Optical potential for light nuclei and momentum-space eikonal phase function

Abstract

The space radiation environment comprises all of the nuclei in the periodic table with energies that extend from a fraction of an MeV/n to TeV/n. The vast range of projectile–target and energy combinations necessitates highly efficient and accurate cross section codes for use in radiation transport codes. As particles in the space radiation environment impinge on shielding materials, nuclear reactions, such as nuclear fragmentation, occur. One way of estimating nuclear fragmentation cross sections is to use an abrasion–ablation model, which describes how nucleons are dislodged from the nuclei as a result of nuclear collisions and the mechanism by which excited pre-fragments decay via particle emission to more stable states.

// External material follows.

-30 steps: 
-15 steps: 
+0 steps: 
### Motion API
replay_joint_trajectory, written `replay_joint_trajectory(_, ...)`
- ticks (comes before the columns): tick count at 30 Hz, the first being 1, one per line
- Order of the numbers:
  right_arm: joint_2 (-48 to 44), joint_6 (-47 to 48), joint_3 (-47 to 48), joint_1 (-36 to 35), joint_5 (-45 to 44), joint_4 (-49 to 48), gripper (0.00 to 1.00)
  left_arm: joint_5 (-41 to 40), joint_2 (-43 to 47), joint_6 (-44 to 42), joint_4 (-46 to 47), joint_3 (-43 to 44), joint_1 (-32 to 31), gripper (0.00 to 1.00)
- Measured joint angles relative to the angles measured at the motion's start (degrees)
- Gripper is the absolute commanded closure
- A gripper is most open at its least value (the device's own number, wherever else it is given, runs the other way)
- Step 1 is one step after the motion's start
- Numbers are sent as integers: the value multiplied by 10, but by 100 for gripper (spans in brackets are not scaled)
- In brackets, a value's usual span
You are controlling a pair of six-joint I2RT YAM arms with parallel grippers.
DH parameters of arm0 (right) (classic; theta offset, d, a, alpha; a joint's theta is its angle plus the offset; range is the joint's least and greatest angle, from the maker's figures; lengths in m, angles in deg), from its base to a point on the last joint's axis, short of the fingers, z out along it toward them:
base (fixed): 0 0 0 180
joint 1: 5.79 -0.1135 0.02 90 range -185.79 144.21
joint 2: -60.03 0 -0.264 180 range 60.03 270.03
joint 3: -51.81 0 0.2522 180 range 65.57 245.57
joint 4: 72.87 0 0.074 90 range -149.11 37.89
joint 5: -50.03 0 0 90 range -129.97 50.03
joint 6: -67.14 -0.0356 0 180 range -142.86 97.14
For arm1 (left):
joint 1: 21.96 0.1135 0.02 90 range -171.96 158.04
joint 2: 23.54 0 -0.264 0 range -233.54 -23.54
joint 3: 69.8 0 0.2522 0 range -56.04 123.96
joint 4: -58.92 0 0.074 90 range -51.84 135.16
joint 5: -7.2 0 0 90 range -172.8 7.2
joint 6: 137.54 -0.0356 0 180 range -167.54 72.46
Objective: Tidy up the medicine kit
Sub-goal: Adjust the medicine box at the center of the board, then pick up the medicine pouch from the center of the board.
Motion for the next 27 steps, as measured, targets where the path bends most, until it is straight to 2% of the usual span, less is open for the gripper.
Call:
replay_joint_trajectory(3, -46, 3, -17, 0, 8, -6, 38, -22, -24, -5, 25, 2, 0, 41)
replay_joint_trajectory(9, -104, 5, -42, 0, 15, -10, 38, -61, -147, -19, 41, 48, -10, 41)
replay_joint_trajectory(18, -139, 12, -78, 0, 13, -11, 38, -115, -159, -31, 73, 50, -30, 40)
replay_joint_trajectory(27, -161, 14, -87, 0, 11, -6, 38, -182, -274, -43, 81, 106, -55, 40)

The well-known partial wave solution method cannot be used directly for the computation of abrasion cross sections. Instead, abrasion cross sections may be computed by slightly altering the Eikonal solution method, which is a high energy (small scattering angle) approximation that depends on the nucleus–nucleus optical potential. The aim of the current work is to present two efficient methods for the computation of the Eikonal phase shift function. Analytic formulas of the optical potential are presented in the position-space representation for nuclei that are well-represented by harmonic-well nuclear matter densities (A < 20), which reduces the Eikonal phase factor to an integration over a single dimension. Next, the Eikonal phase function is presented in the momentum-space representation, which is particularly useful when the Fourier transform of the position-space optical potential is known. These new methods increase the computational efficiency by three orders of magnitude and allow for rapid prediction of elastic differential, total, elastic, and reaction cross sections in the Eikonal approximation.